On February 6, 2017, Acting SEC Chairman Michael S. Piwowar announced that the Commission is reconsidering the implementation of the CEO-to-Worker Pay Ratio Rule. The rule requires a public company to disclose the ratio of its median total annual compensation across all employees to the total annual compensation of its chief executive officer. Although the DoddFrank Wall Street Reform and Consumer Protection Act required the rule, the SEC adopted the rule in August 2015, and companies were told to provide the disclosure for their first fiscal year beginning on or after January 1, 2017, Piwowar unexpectedly announced that the SEC was seeking further public input on the merits of the rule before any potential implementation.
Investors and legislators have strongly denounced the delay. On March 22, 2017, a group of 100-plus institutional investors holding a combined $3 trillion in assets under management sent a letter to Piwowar, urging the SEC not to delay implementation of the rule.
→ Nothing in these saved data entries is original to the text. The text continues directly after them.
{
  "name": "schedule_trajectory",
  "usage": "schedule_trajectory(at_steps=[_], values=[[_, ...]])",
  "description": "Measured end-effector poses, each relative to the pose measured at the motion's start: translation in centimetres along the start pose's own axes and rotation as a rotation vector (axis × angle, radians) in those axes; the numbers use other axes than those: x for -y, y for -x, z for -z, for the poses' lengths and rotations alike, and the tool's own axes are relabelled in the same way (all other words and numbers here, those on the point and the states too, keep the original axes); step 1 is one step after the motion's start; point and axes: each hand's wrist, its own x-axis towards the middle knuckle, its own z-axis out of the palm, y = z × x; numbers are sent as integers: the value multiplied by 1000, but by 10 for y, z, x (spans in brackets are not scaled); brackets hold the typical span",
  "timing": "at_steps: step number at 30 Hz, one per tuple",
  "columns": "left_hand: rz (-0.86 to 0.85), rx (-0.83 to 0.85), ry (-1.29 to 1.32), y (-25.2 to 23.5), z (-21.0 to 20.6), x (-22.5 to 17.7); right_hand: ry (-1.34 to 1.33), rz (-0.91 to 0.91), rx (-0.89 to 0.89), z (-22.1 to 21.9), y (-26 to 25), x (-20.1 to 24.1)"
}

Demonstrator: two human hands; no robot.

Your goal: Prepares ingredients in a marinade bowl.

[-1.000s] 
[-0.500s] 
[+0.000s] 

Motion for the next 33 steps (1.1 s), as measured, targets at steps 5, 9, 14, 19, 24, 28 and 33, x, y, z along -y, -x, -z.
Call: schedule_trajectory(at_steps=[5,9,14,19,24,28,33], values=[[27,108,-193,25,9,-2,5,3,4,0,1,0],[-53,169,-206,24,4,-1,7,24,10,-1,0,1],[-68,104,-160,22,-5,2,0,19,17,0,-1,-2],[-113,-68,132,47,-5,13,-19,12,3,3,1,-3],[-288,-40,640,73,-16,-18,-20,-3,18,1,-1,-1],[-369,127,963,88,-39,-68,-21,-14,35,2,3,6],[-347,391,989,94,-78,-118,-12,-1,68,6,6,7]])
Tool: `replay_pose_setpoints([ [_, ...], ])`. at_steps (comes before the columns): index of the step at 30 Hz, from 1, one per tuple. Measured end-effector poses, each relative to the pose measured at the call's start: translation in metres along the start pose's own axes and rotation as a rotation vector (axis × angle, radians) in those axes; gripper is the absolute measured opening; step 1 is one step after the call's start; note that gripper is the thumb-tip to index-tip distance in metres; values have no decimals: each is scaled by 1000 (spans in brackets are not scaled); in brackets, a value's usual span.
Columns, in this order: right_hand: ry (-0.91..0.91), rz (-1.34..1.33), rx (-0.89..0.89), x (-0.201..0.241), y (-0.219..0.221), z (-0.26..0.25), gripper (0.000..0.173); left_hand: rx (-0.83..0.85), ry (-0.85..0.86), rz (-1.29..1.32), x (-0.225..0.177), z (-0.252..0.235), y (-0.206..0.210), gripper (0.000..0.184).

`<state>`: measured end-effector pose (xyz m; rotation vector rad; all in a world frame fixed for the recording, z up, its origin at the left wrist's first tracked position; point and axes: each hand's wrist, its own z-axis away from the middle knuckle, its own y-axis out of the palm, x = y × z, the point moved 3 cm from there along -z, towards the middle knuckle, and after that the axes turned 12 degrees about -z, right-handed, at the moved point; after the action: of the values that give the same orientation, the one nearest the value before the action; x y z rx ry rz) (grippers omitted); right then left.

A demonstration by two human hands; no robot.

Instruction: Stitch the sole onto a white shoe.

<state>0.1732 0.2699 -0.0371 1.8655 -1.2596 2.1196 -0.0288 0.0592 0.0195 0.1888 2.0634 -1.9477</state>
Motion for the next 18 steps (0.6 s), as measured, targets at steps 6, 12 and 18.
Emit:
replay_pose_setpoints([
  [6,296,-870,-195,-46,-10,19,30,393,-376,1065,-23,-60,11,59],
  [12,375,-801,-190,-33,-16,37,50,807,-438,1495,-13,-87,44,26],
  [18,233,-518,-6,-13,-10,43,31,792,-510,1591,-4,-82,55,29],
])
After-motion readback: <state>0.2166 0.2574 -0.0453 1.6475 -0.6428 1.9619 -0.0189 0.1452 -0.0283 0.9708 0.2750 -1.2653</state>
The letter, signed by representatives of unions, pension plans, asset managers, faith-based funds, advocacy investment organizations, and state treasurers, stated that any delay imposes "significant costs" on investors and noted that "pay ratio disclosure will provide material information to investors who are concerned about CEO and employee compensation and its impact on shareholder value." The investors noted that pay ratio information is material because, among other things, it "enables investors to make more informed decisions on executive compensation, sheds light on the impact of high
CEO-to-employee pay ratios on employee morale," and indicates a company's approach to balancing internal equity and external competitiveness when setting CEO pay targets.
A group of US Senators also sent a letter to Piwowar opposing any delay in the rule's implementation and highlighting the rule's history: "For nearly seven years, investors have been waiting for this disclosure, and now as the first reporting period has just begun, you have inexplicably halted this important investor tool."